Armed with laptops and road maps, they logged thousands of miles in Myers’ red-and-white Chevy Blazer, driving between New Hampshire, Iowa and California. The Blazer wasn’t a dreamy ride — Coolican put it in a ditch during a snowstorm — but those internet clips got Coolican his first job, at the Keene (N.H.) Sentinel.

After a short stint at the Seattle Times and a fellowship at Ohio State, Coolican landed at the Las Vegas Sun, where he met his wife, photographer Leila Navidi. The Sun emphasized enterprise reporting in contrast to its competitor, the Las Vegas Review-Journal, winning a 2009 Pulitzer Prize for Public Service for a four-part series about construction deaths on the Vegas strip. Coolican didn’t contribute to the Pulitzer entry but wrote enterprise and columns before he and Navidi joined the Strib in 2014.

With States Newsroom providing the backing, Coolican hired a three-person staff: Former Strib politics reporter Ricardo Lopez; Max Nesterak, a former associate producer for MPR’s Morning Edition; and Rilyn Eischens, a data reporter. Coolican’s politics and pop culture newsletter will be prominent on the site, which has no paywall and accepts no ads.

Among the stories planned for Tuesday’s launch: A data study revealing how many of Minnesota’s ten fastest-growing jobs don’t pay enough to rent a two-bedroom apartment in the Twin Cities. (Answer: A lot.)

“I think we can punch above our weight because of their skills,” Coolican said. “We do have good Capitol coverage here. But when you don’t have the responsibility of being the paper of record, or the radio equivalent, it gives you great freedom to just do the great enterprise reporting that needs doing.”

Comments (9)

  1. Submitted by Matt Haas on 01/14/2020 - 12:05 pm.

    No comments? Oh well, maybe I’ll glance at it occasionally, but I prefer opportunity to exchange ideas, trolls be damned.

  2. Submitted by Robert Lilly on 01/14/2020 - 12:16 pm.

    This site is blocked due to a security threat.
    Ah well…

  3. Submitted by Sheila Kihne on 01/14/2020 - 04:36 pm.

    Because there aren’t enough progressive orgs in Minnesota.

    It keeps getting worse.

  4. Submitted by Paul Udstrand on 01/14/2020 - 04:44 pm.

    Well, we’ll see, but the decision that a “progressive” media is inherently unfair for some reason destroys any liberal credentials these folks might claim. Off hand I would expect to see another “balanced” exercise in mediocrity. When are these former “strib” folks going to realize that their concept of “balance” and “fairness” is it’s own form of bias?

    Whatever, give em a chance.

  5. Submitted by Joe Musich on 01/14/2020 - 06:51 pm.

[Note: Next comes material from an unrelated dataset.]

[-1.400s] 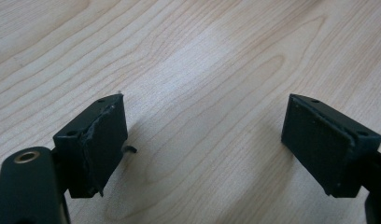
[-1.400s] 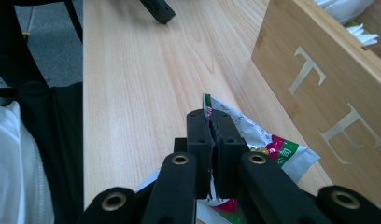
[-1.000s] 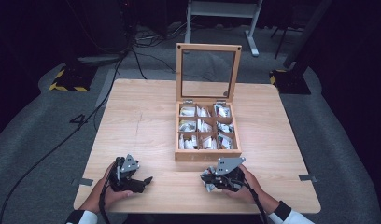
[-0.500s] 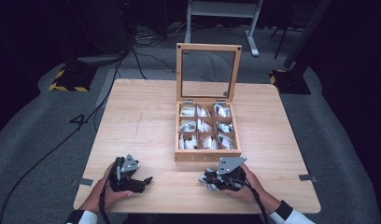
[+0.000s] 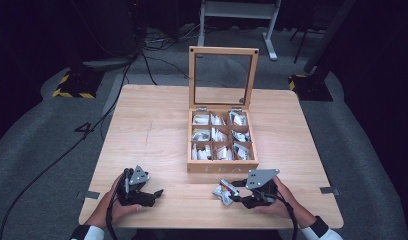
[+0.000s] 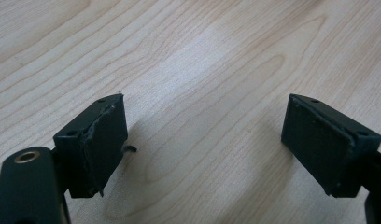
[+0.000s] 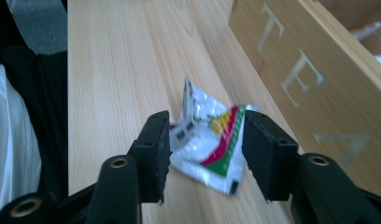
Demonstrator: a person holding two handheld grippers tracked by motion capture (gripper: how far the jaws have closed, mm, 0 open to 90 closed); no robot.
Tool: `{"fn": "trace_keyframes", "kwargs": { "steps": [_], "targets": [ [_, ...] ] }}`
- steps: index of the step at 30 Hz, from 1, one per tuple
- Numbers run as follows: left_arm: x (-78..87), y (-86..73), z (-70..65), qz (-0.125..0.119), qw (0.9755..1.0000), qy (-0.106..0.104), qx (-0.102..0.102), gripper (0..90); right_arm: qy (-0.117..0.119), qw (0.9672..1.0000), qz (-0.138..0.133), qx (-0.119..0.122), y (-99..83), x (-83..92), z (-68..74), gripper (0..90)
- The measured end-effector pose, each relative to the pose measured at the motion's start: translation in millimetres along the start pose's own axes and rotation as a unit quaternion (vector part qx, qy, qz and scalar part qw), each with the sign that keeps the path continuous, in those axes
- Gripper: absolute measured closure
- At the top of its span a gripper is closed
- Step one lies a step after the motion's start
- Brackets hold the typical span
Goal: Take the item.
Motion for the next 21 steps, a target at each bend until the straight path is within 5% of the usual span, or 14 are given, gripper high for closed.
{"fn": "trace_keyframes", "kwargs": {
  "steps": [12,21],
  "targets": [
    [-0.6,1.0,-0.1,-0.001,1.0000,-0.001,-0.007,14.9,-0.042,0.9982,0.005,-0.043,-40.1,35.8,-36.6,38.3],
    [-5.8,6.0,3.4,0.017,0.9998,-0.004,0.000,11.5,-0.110,0.9877,-0.002,-0.111,-65.9,50.4,-85.3,30.4]
  ]
}}
Point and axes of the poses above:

    Nice to not see Ctr for American Experiment ads nowhere….I will get on the list. This just might be the breath of fresh air the metro really needs.

  6. Submitted by Paul Udstrand on 01/15/2020 - 09:37 am.

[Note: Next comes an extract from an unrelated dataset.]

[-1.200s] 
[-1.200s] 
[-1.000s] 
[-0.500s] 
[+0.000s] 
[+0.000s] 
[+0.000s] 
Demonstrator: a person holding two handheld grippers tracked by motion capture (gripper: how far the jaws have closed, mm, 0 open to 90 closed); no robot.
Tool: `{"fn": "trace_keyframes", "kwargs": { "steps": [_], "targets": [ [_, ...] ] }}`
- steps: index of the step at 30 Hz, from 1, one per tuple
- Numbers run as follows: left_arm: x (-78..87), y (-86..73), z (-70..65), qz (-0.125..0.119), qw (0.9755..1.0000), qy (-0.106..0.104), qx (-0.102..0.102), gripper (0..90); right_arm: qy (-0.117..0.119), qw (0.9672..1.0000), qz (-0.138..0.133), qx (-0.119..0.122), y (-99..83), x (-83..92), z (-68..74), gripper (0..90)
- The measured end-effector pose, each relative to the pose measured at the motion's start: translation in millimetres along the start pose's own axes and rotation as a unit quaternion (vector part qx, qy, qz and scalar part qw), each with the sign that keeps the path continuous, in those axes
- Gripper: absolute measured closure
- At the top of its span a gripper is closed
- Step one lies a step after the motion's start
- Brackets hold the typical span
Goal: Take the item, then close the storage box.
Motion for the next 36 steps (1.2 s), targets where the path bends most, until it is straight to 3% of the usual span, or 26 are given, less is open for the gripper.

    I just have to point out the goofy nature of this article and the roll out in general. Here we see presumably an introduction to a new news source, with zero substantive discussion or description of the new source. Rather we have biography’s of the journalists.

    I’m sure these are all decent people and I wish them well, but frankly I’m not interested in their biography’s. What I’d really like to know is what their new project is all about. For instance, I think it’s kind of odd that nobody here OR on the Reformer website talks about why it’s called: “The Reformer” and what if anything it is they hope to “reform”? What exactly is the mechanism of reformation? Is this an allusion to moderate incrementalism of some kind, or are they working towards a more robust and ambitious reformation? Are they reforming the media, politics, society? And why do think we need reform? Why do these reporters see themselves as agents of reform?

    One characteristic of these classically trained journalist is documented capacity to ignore the most obvious questions and issues. I would have thought that given the name of the place some questions and discussion regarding nature of “reform” would be an obvious place to start… let’s hope this is just little stumble and not a preview of coverage to come.

    Having said that, I’ve looked at their website and I like what I see so far.